Jack O'Donnell, Managing Partner at O'Donnell & Associates said a lot of the money for the state budget is coming from increases in taxes on the wealthiest New Yorkers and federal dollars from the American Rescue Plan.

“The amount of money that New York State is gonna spend is really significant, and a lot of people across New York are gonna feel that in their day to day lives,” O'Donnell said.

"New York State approached this year's budget with many challenges and the ongoing Covid-19 pandemic." Senate Majority Leader Andrea Stewart-Cousins said. "However, driven by a commitment to long-term equity and prosperity for all, we have accomplished a great deal. I am proud of the strides we have made in funding our schools, helping businesses rebuild, and protecting New York's most vulnerable. Working and middle-class taxpayers will receive the relief they desperately need, while the wealthiest New Yorkers will help their neighbors. This budget makes New York better for all. In the remaining months of session, the Senate Majority will continue to deliver results that are reflective of our progressive values and priorities."
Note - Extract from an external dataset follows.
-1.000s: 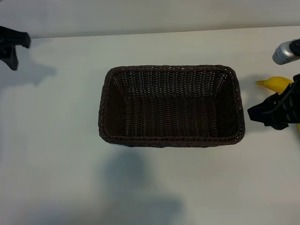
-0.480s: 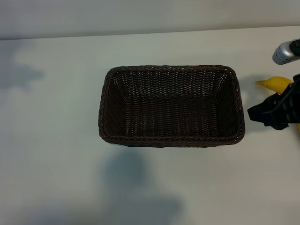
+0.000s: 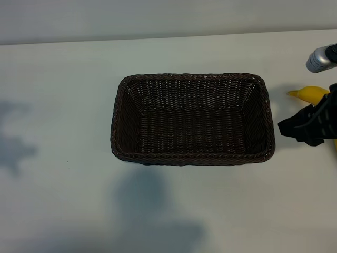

"Budgets are a statement of values, and in my two decades of service to the people of New York I can't think of a more far-reaching and impactful budget than this," Assembly Speaker Carl Heastie said. "It meets longstanding goals of our Assembly Majority and addresses the historic inequities that have existed for too long. My colleagues and I have worked tirelessly to deliver a budget that will help New York rise from this health crisis and recover from its devastating economic impacts while upholding our commitment to putting New York families first. I am particularly proud that we have been able to make historic investments in our schools, keep higher education within reach, deliver the relief that our small businesses need to get back on their feet, and provide critical funding for child care that families need. I thank all my colleagues, especially Ways and Means Committee Chair Helene Weinstein, for their tireless efforts and advocacy in crafting a budget that truly meets the needs of all New Yorkers."